Le sujet est tellement intéressant qu'il mériterait en réalité des heures d'échanges.
Je comprends parfaitement vos craintes. Je les partage, mais en partie seulement.
Oui, le modèle économique du football en France doit changer. Mais dans quel sens ? Le retard considérable que nous avons en France n'est plus sur les droits télévisés, puisque nous avons réussi depuis quelques années à nous mettre à peu près au niveau des droits de nos concurrents en Europe.
Le retard considérable que nous avons, c'est sur les stades. La vétusté de nos stades est indigne d'un pays qui se prétend une grande nation de football.
Et c'est d'ailleurs précisément pour cela que j'ai été à l'origine, avec d'autres, de l'idée d'organiser en France l'Euro 2016. C'est afin de refaire nos stades. Nous avons aujourd'hui dans les cartons neuf à dix projets de stades neufs ou complètement rénovés. Vous avez été impressionnés par les 400 millions d'euros que le Qatar est prêt à mettre sur le Parc des princes pour le Paris Saint-Germain, mais vous savez comme moi que le stade de Lille coûte encore plus que cela. Le stade de Lyon, qui est entièrement financé par le privé, coûte plus de 400 millions. Marseille va investir des sommes considérables dans son stade, tout comme Bordeaux. Et, quelque part, tant mieux ! Cela permettra de nous rapprocher du modèle allemand, où les recettes de stade sont à un niveau quand même convenable, alors qu'elles sont très faibles en France.
Reste la question de la solidarité.

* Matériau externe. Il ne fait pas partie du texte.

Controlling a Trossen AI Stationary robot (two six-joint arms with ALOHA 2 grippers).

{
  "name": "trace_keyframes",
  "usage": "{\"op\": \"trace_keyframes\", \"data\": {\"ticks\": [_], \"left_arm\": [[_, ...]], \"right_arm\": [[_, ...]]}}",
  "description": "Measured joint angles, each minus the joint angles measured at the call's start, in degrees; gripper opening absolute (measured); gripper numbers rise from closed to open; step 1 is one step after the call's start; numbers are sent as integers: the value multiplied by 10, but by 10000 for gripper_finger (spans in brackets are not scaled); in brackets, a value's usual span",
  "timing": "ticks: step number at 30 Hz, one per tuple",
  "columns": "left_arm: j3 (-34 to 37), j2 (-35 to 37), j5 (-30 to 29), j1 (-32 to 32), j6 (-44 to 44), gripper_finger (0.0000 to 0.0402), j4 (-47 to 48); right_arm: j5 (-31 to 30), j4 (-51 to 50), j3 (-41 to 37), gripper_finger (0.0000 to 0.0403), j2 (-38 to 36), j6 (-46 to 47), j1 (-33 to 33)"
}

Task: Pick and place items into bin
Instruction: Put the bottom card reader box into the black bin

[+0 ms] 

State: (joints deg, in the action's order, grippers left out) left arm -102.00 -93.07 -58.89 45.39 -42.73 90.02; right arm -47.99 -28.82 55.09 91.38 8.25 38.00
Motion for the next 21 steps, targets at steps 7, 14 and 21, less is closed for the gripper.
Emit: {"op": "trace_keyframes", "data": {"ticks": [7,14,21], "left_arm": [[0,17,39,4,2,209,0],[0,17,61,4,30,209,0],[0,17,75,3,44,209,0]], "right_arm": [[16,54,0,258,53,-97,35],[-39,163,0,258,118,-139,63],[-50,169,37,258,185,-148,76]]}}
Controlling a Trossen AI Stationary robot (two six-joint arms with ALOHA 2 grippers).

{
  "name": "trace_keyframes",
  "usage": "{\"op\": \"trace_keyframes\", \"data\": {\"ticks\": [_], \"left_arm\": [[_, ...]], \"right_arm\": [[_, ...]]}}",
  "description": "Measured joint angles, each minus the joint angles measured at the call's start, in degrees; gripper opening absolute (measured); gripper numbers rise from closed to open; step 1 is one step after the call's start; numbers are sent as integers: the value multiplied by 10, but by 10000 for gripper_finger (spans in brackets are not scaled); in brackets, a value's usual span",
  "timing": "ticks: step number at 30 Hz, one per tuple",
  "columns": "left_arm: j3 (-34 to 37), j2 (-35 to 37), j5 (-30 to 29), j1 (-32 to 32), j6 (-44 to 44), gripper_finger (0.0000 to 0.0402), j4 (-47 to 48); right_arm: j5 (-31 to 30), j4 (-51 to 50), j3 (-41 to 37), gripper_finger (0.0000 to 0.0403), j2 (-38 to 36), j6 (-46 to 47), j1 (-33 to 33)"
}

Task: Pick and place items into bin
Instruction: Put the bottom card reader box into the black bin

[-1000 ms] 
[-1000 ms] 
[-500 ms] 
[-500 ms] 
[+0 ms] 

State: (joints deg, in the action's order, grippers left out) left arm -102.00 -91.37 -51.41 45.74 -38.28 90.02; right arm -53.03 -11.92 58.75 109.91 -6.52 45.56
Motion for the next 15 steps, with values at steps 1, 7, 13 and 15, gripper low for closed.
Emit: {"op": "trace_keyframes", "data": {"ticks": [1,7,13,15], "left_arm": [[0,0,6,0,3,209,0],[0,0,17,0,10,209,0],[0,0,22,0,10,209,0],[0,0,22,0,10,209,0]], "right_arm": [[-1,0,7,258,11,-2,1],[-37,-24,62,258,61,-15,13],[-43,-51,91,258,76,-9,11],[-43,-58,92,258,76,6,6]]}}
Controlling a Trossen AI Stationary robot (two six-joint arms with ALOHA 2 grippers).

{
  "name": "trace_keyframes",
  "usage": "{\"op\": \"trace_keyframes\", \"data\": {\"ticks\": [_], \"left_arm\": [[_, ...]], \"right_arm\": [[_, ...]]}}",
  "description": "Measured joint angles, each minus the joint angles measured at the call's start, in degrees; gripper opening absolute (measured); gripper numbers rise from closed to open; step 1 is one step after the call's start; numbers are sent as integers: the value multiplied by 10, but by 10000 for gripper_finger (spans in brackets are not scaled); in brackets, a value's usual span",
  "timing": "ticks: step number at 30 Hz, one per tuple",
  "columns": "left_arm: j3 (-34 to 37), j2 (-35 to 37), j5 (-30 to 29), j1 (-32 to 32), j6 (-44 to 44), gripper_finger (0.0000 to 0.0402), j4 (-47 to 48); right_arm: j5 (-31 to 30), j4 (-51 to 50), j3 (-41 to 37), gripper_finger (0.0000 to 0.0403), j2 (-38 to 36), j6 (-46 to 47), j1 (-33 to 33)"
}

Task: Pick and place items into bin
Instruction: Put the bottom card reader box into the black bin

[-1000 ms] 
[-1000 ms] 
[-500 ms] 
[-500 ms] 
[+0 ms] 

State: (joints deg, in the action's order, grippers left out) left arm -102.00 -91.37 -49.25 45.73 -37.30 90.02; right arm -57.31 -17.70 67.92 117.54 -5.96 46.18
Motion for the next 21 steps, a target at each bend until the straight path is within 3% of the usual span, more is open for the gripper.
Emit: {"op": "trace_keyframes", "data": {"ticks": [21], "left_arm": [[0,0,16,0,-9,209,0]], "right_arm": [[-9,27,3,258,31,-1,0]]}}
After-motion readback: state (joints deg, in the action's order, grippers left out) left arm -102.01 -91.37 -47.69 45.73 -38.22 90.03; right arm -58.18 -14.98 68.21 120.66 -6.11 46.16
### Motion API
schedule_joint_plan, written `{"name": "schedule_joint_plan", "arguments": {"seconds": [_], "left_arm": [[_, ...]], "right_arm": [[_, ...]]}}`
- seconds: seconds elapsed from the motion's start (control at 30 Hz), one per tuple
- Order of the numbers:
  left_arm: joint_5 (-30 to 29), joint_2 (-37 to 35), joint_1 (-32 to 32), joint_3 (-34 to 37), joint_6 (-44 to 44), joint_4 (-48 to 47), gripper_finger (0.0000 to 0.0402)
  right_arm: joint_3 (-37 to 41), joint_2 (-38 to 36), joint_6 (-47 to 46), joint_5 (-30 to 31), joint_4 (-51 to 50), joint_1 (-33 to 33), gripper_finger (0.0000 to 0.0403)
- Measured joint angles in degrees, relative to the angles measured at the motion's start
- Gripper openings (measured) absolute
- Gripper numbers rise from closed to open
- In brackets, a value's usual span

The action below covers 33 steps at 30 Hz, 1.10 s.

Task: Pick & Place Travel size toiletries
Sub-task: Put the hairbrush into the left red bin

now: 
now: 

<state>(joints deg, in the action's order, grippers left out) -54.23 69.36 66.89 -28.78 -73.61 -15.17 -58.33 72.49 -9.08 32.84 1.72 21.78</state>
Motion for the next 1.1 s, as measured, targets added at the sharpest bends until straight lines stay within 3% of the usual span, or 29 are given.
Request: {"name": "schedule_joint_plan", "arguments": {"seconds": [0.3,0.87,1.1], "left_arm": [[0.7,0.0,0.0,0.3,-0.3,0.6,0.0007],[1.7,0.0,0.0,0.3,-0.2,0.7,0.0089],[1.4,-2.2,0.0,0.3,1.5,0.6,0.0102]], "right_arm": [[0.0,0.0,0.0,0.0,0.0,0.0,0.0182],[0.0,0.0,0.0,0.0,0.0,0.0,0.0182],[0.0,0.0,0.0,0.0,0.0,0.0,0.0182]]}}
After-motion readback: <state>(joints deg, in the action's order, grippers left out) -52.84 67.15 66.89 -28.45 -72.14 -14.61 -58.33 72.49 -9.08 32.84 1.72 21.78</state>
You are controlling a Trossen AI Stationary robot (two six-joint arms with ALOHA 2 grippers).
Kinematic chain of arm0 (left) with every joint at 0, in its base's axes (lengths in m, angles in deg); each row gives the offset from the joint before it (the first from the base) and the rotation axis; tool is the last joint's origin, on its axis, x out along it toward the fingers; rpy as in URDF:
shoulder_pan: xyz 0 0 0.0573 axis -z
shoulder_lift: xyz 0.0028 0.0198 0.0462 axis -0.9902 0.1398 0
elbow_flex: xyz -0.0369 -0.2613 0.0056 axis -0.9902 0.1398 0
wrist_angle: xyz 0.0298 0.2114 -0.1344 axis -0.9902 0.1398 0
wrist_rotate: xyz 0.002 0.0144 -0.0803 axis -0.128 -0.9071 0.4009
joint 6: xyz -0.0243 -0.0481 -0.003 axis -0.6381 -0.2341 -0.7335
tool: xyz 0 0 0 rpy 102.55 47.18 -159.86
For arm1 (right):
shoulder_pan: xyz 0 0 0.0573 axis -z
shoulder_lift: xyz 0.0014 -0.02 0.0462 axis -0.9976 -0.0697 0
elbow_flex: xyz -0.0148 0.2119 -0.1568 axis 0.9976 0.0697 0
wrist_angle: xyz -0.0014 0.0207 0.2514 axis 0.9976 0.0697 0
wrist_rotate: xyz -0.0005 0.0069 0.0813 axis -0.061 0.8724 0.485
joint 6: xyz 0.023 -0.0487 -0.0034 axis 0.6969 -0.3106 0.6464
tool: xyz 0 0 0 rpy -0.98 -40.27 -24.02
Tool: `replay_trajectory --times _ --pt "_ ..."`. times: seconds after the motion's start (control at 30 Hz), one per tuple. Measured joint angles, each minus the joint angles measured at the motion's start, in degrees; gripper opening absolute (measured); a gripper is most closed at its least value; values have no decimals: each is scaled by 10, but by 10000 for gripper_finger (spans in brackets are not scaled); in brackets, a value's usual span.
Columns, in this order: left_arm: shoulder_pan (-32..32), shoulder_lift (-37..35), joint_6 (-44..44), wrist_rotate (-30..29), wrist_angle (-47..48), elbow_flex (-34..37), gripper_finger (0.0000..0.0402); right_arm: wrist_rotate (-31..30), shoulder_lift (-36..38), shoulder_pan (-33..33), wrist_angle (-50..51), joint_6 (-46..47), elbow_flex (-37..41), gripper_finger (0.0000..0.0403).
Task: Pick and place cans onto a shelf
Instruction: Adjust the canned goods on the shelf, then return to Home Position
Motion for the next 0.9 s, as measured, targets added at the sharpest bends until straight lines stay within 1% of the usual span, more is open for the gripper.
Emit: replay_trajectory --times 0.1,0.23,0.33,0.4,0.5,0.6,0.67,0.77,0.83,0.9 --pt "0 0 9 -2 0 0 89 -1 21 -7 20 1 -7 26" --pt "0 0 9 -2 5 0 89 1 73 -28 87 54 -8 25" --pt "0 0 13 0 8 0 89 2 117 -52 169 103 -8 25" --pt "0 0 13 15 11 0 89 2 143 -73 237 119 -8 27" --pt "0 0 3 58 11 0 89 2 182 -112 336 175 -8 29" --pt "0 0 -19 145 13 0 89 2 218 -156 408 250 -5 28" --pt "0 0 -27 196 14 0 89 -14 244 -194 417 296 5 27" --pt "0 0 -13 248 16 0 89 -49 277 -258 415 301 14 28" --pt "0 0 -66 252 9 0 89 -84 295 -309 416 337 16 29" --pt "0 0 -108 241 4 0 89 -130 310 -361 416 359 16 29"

La solidarité, c'est la Ligue qui en est le garant, à travers les droits télévisés. En l'occurrence, et j'espère que j'aurai votre soutien, il faudra que cela demeure toujours comme cela.
Les droits télévisés centralisés assurent aujourd'hui 57 % ou 58 % des ressources des clubs. Ce sera sans doute un peu moins dans l'avenir si les recettes de billetterie augmentent avec les stades, mais ce sera toujours environ la moitié des recettes des clubs. C'est là-dessus que l'on pourra jouer pour assurer une répartition équitable et solidaire permettant à chacun, comme vous le dites très justement, de tenter sa chance dans un championnat à vingt, et non un championnat à deux, comme c'est le cas en Espagne. En Espagne, il y a deux clubs ; nous, nous avons un championnat à vingt.
D'ailleurs, la victoire de Montpellier, même si les techniciens et les spécialistes font la fine bouche, me ravit personnellement. En effet, vous avez observé qu'en cinq ans nous avons eu cinq champions différents. C'est unique en Europe. Ailleurs, ce sont toujours les mêmes qui gagnent : Manchester, le Real Madrid... Chez nous, on a eu Montpellier, Lille, Marseille, Bordeaux et Lyon sur les cinq dernières années : cinq champions différents ! C'est cela que nous aimons. Ce ne sont pas toujours les mêmes qui doivent gagner.